[Dataset excerpts]
.....

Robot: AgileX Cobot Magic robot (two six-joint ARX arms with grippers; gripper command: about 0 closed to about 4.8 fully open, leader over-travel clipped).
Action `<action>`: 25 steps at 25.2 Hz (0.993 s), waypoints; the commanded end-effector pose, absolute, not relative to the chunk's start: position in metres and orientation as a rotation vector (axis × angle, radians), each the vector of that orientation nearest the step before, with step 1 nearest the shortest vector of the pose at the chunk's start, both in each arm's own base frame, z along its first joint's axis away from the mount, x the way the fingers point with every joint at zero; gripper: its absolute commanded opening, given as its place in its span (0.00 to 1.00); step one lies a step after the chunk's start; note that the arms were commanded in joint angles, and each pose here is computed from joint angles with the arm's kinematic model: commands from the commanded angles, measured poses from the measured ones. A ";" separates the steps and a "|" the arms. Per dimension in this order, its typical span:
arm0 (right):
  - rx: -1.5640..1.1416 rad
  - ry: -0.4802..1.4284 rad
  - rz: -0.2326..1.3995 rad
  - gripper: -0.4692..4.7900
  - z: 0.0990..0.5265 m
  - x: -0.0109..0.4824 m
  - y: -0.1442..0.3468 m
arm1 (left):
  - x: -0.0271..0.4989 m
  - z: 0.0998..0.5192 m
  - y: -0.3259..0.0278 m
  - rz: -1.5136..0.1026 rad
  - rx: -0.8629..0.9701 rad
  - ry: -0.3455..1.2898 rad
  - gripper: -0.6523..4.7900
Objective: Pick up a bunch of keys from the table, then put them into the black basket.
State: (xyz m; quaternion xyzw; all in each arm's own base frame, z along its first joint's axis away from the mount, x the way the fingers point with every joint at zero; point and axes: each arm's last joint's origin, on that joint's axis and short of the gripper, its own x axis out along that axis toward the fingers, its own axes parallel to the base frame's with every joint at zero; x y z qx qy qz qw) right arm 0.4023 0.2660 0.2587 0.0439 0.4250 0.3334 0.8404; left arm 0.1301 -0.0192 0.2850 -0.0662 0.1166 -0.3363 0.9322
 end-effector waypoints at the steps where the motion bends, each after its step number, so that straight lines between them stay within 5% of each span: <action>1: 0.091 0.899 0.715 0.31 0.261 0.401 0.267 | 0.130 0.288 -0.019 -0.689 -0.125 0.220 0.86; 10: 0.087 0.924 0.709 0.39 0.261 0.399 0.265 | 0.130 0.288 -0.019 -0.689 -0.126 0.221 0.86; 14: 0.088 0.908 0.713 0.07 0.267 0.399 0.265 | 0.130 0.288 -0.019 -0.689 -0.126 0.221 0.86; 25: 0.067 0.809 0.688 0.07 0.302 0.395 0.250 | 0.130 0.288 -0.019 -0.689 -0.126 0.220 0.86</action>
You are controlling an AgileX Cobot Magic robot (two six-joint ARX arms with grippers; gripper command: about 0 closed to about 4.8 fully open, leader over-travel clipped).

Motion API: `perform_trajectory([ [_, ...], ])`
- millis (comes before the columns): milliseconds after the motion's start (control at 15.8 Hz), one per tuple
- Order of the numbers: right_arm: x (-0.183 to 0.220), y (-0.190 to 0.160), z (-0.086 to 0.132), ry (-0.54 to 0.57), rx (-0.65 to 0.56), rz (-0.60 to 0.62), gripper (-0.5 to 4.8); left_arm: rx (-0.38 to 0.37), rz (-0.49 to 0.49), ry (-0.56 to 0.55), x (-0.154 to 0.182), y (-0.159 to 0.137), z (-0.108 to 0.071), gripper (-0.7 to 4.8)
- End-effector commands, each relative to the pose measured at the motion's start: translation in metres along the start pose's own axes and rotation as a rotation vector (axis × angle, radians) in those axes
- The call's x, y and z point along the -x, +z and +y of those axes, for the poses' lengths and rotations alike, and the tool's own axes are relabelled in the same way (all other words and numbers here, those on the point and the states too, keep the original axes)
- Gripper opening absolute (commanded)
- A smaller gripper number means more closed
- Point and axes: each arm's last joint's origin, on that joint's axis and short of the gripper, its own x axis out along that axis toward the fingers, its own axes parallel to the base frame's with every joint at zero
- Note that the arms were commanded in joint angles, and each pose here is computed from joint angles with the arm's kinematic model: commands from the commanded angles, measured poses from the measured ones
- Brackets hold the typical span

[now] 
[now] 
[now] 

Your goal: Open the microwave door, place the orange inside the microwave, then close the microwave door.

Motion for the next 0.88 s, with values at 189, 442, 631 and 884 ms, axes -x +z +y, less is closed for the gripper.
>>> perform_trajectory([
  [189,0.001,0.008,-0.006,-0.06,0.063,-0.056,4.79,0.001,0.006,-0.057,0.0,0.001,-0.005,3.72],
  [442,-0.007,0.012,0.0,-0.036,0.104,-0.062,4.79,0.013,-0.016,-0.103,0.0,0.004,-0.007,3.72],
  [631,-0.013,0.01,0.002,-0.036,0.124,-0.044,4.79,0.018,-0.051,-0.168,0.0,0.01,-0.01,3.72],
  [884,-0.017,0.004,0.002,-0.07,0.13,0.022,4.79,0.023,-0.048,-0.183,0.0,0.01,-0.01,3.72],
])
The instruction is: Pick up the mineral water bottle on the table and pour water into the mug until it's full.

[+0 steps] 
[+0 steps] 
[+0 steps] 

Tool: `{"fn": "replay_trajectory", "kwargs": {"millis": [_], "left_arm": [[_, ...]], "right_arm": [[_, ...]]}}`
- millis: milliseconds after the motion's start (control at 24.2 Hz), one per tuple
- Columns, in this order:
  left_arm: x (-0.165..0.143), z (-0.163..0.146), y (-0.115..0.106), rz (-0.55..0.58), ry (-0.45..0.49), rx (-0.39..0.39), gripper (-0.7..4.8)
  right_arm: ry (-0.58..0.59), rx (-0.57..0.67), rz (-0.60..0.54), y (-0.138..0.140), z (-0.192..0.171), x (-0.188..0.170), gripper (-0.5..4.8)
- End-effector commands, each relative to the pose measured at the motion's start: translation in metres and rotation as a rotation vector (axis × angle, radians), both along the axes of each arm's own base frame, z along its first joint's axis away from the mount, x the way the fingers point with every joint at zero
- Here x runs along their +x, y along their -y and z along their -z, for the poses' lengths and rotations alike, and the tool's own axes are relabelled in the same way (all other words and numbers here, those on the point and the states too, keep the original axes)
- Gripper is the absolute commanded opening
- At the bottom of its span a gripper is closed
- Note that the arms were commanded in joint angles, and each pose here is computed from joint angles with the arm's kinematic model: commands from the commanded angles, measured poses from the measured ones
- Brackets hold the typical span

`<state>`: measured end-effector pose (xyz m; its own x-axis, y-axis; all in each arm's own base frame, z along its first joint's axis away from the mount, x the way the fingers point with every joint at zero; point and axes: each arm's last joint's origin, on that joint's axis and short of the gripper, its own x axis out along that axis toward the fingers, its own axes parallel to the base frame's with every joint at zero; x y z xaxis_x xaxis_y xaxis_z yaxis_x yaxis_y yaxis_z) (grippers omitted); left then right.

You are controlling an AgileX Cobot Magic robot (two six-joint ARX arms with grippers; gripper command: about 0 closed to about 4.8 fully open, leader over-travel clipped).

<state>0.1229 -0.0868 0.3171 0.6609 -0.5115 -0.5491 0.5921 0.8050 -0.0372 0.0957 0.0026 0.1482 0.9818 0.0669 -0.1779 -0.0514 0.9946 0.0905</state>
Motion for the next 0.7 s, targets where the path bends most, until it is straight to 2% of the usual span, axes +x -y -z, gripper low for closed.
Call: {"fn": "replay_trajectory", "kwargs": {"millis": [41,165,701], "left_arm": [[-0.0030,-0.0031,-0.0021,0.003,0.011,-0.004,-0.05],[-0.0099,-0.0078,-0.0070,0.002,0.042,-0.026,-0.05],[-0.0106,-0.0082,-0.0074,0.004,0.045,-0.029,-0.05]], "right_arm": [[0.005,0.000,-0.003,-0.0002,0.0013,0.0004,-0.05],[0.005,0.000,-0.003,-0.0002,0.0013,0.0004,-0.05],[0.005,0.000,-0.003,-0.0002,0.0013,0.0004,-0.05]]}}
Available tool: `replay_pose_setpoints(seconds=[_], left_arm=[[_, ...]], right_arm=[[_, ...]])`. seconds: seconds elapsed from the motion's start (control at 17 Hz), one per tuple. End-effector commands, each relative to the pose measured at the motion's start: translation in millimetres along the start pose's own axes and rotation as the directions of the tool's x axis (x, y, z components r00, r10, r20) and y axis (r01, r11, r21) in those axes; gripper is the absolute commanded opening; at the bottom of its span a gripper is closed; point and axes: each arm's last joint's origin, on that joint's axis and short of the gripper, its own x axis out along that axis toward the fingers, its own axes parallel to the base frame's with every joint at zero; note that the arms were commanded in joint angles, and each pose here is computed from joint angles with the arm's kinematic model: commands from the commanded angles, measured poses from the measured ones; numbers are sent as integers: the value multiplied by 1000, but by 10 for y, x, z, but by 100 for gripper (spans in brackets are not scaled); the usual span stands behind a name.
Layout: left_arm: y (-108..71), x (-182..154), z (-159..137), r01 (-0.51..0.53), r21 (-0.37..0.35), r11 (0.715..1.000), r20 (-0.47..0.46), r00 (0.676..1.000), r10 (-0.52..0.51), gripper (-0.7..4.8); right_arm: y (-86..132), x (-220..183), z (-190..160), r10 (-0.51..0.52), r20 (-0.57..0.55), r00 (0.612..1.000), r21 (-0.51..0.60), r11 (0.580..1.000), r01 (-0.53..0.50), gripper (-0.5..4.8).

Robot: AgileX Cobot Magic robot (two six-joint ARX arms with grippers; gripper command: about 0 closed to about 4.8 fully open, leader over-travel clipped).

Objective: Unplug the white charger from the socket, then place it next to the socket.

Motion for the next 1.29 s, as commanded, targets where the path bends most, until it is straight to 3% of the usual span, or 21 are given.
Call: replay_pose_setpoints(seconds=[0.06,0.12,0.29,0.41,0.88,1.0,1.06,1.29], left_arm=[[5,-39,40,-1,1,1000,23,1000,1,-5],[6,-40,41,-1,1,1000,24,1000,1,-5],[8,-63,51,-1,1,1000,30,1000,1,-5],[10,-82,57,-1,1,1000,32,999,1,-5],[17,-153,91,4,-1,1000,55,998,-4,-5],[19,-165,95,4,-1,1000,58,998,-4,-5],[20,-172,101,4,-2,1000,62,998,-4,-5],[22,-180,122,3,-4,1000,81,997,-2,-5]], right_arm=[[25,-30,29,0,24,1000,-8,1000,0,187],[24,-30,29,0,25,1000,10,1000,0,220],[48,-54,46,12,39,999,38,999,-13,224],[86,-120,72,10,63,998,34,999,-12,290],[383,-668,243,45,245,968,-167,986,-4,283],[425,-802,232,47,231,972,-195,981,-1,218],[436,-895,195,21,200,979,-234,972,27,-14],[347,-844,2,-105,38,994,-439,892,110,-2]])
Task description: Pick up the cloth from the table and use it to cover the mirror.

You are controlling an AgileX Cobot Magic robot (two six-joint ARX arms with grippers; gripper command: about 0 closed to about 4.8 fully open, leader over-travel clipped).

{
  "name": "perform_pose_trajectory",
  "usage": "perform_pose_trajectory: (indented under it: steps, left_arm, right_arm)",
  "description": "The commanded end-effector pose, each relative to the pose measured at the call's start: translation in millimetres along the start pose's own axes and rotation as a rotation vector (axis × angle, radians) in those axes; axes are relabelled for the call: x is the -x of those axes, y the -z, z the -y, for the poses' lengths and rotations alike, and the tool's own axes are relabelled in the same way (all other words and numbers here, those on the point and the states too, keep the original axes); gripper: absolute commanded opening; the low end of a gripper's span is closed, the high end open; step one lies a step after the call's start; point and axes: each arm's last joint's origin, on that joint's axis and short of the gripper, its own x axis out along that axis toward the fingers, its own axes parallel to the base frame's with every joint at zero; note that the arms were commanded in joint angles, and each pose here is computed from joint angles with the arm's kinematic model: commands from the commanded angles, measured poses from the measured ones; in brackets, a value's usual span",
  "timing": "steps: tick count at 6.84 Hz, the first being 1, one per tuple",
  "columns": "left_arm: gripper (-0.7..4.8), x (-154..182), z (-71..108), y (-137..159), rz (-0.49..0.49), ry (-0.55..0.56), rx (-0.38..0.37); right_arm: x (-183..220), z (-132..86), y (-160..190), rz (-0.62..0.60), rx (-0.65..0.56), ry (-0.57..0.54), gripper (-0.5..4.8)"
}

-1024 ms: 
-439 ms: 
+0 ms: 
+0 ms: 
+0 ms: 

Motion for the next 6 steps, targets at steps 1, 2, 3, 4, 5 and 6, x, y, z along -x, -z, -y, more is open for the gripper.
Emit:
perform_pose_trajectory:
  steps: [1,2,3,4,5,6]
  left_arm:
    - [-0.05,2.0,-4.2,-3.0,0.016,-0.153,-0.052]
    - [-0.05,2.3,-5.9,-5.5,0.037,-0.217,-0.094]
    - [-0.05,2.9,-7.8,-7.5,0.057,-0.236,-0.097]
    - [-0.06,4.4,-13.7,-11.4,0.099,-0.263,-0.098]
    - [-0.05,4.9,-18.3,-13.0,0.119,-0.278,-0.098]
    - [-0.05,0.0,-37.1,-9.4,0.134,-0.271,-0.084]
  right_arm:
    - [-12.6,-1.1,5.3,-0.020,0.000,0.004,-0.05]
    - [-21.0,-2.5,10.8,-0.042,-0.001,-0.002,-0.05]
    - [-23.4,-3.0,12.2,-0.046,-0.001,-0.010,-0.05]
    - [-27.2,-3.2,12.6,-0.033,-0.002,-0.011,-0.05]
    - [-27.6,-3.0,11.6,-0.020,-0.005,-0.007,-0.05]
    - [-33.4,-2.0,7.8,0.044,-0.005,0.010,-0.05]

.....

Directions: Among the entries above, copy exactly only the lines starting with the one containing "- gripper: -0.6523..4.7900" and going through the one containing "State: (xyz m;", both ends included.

Reply to the exercise:
  - gripper: -0.6523..4.7900
Objective: Pick up a bunch of keys from the table, then put them into the black basket.
State: (xyz m; quaternion xyzw; all in each arm's own base frame, z along its first joint's axis away from the mount, x the way the fingers point with every joint at zero; point and axes: each arm's last joint's origin, on that joint's axis and short of the gripper, its own x axis out along that axis toward the fingers, its own axes parallel to the base frame's with every joint at zero; x y z qx qy qz qw) right arm 0.4023 0.2660 0.2587 0.0439 0.4250 0.3334 0.8404; left arm 0.1301 -0.0192 0.2850 -0.0662 0.1166 -0.3363 0.9322

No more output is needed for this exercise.